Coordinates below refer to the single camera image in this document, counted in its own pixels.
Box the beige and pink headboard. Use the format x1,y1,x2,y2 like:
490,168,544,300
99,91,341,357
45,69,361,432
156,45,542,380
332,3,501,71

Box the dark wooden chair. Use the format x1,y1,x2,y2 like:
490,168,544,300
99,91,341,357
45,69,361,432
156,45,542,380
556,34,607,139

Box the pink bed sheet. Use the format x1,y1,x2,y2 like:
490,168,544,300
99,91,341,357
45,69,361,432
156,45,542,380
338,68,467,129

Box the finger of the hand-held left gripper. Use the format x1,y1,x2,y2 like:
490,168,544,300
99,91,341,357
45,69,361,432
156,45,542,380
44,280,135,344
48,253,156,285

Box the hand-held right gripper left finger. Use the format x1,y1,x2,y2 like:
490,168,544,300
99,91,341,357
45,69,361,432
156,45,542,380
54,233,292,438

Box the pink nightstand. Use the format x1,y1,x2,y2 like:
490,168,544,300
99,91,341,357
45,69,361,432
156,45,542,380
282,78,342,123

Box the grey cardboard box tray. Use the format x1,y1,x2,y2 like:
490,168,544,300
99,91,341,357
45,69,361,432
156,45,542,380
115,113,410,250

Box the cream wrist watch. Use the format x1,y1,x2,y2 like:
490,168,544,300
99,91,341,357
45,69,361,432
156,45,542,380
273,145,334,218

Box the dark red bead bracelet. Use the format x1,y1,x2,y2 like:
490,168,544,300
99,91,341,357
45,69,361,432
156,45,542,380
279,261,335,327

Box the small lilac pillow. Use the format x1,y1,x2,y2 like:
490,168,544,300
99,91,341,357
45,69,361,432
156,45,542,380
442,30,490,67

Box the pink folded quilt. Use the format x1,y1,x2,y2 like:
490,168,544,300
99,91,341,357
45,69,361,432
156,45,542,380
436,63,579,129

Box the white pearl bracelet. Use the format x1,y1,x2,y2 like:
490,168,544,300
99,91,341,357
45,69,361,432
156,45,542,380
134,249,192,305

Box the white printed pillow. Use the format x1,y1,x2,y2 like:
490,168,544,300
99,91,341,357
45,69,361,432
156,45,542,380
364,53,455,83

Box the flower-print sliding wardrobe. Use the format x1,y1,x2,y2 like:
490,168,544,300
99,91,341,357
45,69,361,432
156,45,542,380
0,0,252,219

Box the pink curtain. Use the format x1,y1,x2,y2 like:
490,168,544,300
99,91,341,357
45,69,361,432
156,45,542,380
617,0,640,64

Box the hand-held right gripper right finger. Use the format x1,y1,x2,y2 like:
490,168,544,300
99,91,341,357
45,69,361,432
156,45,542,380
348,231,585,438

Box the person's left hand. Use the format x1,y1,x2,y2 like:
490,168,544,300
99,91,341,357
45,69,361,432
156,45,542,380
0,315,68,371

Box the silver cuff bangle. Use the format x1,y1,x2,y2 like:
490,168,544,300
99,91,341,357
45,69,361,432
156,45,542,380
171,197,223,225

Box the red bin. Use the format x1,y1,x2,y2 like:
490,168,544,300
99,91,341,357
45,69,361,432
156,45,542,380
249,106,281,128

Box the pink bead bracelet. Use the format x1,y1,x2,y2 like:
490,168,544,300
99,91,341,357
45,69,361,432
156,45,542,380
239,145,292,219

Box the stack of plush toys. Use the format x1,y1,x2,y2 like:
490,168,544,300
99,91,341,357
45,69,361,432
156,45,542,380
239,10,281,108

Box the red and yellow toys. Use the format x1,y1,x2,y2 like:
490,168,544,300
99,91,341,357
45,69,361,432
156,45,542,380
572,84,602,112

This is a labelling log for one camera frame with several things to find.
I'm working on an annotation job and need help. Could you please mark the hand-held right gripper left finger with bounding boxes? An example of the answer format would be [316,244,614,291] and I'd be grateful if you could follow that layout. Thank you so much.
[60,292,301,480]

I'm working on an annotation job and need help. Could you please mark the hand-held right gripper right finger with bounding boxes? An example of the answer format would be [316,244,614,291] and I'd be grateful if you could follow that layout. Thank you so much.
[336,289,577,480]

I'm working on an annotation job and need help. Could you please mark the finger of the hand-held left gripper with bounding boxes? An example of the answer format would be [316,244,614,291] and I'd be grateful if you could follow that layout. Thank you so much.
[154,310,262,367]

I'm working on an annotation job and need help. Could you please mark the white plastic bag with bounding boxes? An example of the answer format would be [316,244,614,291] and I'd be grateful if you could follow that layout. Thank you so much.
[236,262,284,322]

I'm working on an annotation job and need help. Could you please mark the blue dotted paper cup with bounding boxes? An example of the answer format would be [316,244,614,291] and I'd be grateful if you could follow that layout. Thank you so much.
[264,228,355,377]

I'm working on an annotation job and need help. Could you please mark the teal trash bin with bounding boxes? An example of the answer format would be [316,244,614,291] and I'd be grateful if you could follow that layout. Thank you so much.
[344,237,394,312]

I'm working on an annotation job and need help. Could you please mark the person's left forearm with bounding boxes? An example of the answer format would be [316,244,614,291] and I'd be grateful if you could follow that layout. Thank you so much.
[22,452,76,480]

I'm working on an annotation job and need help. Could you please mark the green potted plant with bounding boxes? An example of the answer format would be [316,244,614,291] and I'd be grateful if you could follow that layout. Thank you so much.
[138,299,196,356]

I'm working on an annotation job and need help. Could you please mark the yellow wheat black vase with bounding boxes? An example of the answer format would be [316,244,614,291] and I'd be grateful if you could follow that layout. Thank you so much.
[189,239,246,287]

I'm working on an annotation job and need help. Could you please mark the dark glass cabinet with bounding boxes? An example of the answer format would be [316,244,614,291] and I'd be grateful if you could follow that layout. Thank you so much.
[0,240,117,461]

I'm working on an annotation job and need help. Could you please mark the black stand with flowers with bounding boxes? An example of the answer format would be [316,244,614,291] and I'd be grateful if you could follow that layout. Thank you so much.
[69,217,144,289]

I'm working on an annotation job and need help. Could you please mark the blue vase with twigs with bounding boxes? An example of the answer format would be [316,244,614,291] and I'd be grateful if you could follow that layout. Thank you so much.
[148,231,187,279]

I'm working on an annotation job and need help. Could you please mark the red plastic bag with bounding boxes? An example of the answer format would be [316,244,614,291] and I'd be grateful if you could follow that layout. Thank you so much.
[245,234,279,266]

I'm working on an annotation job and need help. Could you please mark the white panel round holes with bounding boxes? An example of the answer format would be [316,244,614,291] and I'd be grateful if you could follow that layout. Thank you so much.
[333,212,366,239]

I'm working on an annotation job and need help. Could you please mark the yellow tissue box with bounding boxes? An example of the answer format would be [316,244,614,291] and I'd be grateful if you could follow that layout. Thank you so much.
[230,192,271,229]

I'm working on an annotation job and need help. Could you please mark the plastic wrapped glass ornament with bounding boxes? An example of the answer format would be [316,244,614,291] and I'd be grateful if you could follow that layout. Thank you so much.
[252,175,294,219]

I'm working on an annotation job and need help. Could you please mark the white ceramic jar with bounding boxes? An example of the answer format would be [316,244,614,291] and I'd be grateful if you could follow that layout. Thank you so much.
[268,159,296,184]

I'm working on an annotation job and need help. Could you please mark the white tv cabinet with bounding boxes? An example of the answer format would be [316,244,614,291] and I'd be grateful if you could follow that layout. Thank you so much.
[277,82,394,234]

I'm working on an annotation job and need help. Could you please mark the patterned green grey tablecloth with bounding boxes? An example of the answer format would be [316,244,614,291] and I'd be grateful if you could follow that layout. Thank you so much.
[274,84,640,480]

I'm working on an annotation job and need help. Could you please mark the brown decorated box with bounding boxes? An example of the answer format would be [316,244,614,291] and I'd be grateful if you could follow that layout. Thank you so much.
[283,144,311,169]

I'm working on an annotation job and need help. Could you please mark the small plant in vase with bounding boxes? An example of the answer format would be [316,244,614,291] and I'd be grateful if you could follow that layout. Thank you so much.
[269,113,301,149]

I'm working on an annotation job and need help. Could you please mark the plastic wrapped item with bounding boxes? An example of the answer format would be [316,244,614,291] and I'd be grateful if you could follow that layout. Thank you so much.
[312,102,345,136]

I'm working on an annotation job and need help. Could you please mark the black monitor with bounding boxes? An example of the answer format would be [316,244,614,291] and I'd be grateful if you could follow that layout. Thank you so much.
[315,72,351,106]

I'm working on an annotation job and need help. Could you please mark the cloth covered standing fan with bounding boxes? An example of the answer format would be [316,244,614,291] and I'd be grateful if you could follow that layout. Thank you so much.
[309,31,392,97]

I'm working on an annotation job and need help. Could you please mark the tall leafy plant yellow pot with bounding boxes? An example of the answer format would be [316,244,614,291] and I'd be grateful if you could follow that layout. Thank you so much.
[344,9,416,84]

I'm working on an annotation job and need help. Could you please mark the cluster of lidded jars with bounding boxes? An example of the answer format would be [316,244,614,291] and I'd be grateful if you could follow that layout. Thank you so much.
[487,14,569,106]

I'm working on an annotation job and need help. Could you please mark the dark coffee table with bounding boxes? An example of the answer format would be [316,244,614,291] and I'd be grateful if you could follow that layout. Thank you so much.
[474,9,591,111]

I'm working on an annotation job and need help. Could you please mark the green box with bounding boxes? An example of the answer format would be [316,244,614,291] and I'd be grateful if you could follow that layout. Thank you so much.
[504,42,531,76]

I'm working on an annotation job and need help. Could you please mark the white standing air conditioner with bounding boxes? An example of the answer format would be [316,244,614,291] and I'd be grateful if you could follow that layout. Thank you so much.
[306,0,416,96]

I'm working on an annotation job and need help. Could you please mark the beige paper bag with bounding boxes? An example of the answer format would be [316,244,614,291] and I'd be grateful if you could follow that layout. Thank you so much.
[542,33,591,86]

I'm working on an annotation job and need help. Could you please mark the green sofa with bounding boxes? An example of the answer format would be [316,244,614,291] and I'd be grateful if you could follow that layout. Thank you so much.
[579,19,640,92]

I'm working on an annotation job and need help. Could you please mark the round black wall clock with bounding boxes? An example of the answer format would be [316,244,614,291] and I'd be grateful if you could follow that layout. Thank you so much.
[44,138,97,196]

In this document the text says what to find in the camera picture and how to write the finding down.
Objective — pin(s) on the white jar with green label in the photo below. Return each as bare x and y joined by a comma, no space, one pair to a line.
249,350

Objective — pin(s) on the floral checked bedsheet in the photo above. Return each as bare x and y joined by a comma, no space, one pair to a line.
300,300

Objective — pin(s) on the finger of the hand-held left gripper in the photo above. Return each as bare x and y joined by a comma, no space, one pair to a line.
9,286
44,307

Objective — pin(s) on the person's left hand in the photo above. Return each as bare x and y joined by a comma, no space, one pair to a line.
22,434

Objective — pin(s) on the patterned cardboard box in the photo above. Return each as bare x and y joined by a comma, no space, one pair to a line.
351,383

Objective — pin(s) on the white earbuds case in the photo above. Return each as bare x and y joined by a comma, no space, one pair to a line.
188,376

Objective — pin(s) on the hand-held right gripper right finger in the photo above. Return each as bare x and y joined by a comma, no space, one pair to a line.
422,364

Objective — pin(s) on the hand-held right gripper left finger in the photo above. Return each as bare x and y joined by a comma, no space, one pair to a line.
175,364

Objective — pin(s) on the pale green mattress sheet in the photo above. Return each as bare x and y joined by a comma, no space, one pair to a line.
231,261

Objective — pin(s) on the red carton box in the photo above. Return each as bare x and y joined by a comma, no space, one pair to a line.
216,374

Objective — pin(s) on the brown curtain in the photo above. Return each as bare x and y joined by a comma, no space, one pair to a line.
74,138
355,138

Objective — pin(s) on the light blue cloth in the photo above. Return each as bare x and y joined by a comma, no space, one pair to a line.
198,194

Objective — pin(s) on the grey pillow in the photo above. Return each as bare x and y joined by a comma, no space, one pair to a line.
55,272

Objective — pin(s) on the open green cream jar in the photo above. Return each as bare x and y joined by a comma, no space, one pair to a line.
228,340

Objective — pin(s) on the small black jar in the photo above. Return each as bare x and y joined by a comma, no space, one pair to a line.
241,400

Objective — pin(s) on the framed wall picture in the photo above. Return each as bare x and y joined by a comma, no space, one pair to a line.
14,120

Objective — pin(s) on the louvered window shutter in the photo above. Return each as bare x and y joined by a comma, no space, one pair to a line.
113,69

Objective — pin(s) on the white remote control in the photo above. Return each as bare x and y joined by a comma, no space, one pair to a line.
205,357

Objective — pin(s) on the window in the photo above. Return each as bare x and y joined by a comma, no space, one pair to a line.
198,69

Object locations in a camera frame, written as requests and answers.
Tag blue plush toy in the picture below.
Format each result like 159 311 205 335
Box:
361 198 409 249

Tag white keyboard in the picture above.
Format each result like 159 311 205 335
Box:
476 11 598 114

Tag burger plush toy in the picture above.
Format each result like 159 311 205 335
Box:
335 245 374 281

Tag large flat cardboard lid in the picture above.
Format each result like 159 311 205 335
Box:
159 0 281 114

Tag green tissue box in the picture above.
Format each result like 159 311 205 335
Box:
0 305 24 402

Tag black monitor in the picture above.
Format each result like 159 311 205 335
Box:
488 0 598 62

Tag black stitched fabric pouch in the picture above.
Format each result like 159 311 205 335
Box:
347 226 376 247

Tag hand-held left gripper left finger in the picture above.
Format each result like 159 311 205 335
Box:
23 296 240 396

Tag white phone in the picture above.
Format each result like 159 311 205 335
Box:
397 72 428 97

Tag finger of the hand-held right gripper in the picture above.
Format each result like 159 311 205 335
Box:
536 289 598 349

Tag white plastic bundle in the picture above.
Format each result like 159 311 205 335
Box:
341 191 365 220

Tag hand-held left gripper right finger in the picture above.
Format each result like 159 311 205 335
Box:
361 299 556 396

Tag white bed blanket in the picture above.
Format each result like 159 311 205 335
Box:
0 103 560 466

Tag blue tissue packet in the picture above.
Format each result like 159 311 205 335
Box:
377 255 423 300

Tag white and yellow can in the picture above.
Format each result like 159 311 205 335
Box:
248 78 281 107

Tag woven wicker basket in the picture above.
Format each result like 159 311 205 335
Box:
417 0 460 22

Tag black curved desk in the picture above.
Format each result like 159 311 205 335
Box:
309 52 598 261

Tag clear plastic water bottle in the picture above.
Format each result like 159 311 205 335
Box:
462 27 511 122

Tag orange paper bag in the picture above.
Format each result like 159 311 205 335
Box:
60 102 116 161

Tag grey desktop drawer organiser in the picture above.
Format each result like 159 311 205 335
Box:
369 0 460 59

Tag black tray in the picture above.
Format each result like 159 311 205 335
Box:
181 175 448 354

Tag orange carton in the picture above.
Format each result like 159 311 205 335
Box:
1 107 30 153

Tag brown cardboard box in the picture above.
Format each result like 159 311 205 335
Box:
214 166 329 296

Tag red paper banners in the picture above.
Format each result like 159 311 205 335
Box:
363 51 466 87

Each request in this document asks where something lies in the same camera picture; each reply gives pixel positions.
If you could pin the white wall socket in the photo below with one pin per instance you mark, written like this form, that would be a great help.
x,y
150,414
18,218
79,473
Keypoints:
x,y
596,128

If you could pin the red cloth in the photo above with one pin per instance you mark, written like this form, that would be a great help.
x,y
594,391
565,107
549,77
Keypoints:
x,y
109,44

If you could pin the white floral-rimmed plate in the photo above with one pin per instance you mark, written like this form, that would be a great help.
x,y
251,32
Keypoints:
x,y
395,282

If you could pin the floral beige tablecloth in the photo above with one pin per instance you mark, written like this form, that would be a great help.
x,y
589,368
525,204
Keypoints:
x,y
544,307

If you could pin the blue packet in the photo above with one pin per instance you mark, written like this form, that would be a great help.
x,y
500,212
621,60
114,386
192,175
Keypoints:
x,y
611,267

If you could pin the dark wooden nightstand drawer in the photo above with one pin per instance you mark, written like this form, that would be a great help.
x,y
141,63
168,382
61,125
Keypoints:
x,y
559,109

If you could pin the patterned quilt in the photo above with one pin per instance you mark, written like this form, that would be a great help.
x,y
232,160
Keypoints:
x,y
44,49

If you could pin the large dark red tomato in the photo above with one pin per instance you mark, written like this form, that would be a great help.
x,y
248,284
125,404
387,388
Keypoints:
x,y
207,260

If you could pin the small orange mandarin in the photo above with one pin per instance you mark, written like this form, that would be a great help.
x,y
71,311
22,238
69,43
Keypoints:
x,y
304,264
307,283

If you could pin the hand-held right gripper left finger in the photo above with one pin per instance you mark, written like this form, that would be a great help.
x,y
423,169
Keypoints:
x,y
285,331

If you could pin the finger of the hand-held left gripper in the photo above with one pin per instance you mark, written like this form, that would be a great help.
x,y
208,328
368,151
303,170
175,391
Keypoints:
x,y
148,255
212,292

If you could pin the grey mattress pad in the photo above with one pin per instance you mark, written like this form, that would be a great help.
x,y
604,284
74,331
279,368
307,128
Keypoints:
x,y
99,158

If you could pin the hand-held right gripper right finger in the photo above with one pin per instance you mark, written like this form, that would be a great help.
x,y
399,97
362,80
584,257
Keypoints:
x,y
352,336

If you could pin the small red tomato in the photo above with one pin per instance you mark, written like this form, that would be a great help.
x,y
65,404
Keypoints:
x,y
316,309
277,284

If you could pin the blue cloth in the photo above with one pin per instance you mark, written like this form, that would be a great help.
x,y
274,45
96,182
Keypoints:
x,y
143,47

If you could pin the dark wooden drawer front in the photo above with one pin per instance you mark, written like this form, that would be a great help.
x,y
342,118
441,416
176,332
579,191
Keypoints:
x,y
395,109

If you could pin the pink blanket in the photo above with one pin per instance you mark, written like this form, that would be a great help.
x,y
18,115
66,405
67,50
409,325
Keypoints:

--- --- ---

Task instructions » Output only an exact transcription of the lines above from the one with "Box the pink bead" up to and including the one with "This is a labelling".

Written answer »
Box the pink bead bracelet. Use the format x1,y1,x2,y2 like:
490,168,544,300
99,91,341,357
45,69,361,432
156,45,542,380
239,145,292,219

Box the stack of plush toys. Use the format x1,y1,x2,y2 like:
490,168,544,300
99,91,341,357
45,69,361,432
156,45,542,380
239,10,281,108

Box the red and yellow toys. Use the format x1,y1,x2,y2 like:
490,168,544,300
99,91,341,357
45,69,361,432
156,45,542,380
572,84,602,112

This is a labelling log for one camera frame with several things to find.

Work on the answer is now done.